まず、リード・本体の植込み場所のマーキングを行います。手術自体は静脈麻酔で行います。静脈麻酔薬には呼吸を弱める効果があるため、呼吸を補助するマスクもしくはのどまでのチューブを使用して呼吸の補助を行います。 リードと本体の植込み部位に局所麻酔を行います。局所麻酔とは歯を抜くときなどに使う麻酔と同じ麻酔です。本体を植え込むポケットを左側胸部に作成します。その後リードを皮下に植込み、本体と接続します。つぎにS-ICDの作動テストを行います。これは実際に心室頻拍を誘発して、S-ICDが自動的に不整脈を診断して、適切な治療を行うかチェックする目的のものです。このテストで作動に問題なければ閉創して手術は終了となります。手術時間は90-120分程度(麻酔導入などの時間を含む)です。術後は麻酔の影響がなくなれば歩行も可能で、創部が安定するまで入院で経過を見ますが、問題なければ退院となります(最長で1週間程度)。

S-ICD移植術後の経過・処置・注意点

退院後は全く普通の生活でかまいません。入浴・シャワーなどに関しては創部を見ながら医師が開始可能時期を判断します。入力の許可が出た後は創部を清潔に保つために植込み部を石鹸で洗ったり、湯船に浸かったりしても結構ですが、余り強くこすることは控えてください。傷口から細菌が侵入して感染を生じる恐れがあります。S-ICD植込み部が赤く腫れたり、熱を持ったり、痛みがひどくなったりした場合には感染のチェックを行いますので、外来に来院して下さい。

退院後は通常の外来受診とともに、 6ヶ月から1年に一度、ICD外来(ICDを植え込んだ患者さん専用の外来です)を受診していただきます。このペースメーカー・クリニックでは埋込み型除細動器と体外から交信して(テレメトリーといいます)、不整脈の出現状況、埋込み型除細動器の作動状況、電池の状態などを調べます。

S-ICD作動によるショックを自覚された場合、一度の作動であれば翌日以降、外来に連絡の上来院して下さい。24時間以内に複数回の作動がある場合には、危険な不整脈が頻発している可能性がありますので、救急車で直ちに来院して下さい(場合により入院の上、薬の調整やカテーテルアブレーションなど追加治療が必要な場合もあります)。

作動状況によって異なりますが埋込み型除細動器の電池は約5‐7年で交換の時期となります。交換の際には再び入院していただき、交換術が必要となります。リードの状態によっては新しく追加の必要がありますが、通常は本体だけの交換を行い、電極リードはそのまま使用します。

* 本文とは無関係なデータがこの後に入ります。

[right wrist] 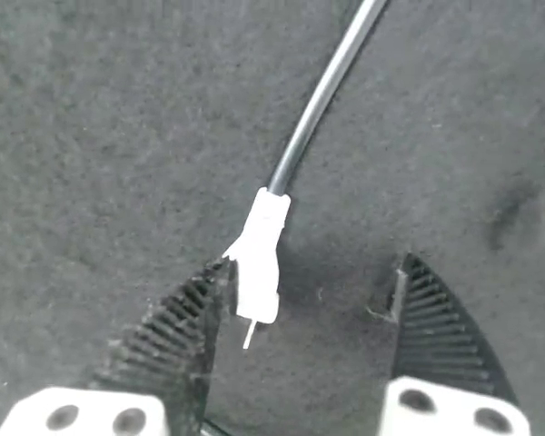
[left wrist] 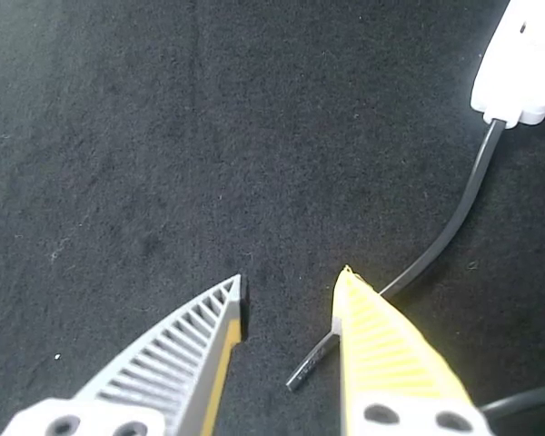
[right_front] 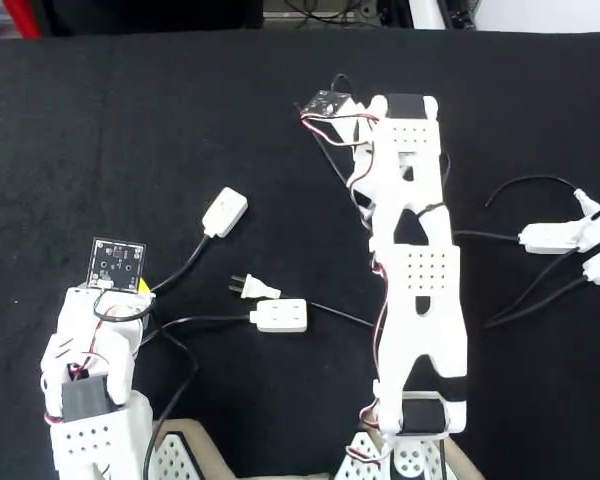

S-ICD移植術を受けなかった場合の見通し・他の治療法

カテーテル治療や薬での心室頻拍・心室細動への治療は完璧なものではなく、これらの治療を行っても不整脈が発生する可能性があります。埋込み型除細動器植込み術を受けず、心室頻拍や心室細動の発作が出現した場合は生命に危険が及ぶ場合があります。従って、S-ICDによって万が一の時の対応策を講じておくことが重要であると考えられます。

S-ICD移植術の危険性・合併症

S-ICD移植術にはきわめて少ないながら危険性や合併症があります。出血・血腫・感染などです。手術中に埋込み型除細動器の作動を確認する目的で心室頻拍や心室細動をわざと起こす試験を行います。S-ICDが自動的に不整脈を感知して適切に治療いたしますが、もし万が一、正常に作動しないとき、あるいは除細動されない時には胸と背中に貼ってある体外式除細動器で速やかに治療いたします。
S-ICD移植術にはスタッフ全員のチームワークが重要です。循環器科医師数名の他に、看護師・レントゲン技師が検査・治療にたずさわり、また万全を期すために病院と契約した医療機器メーカーの技術者も待機しております。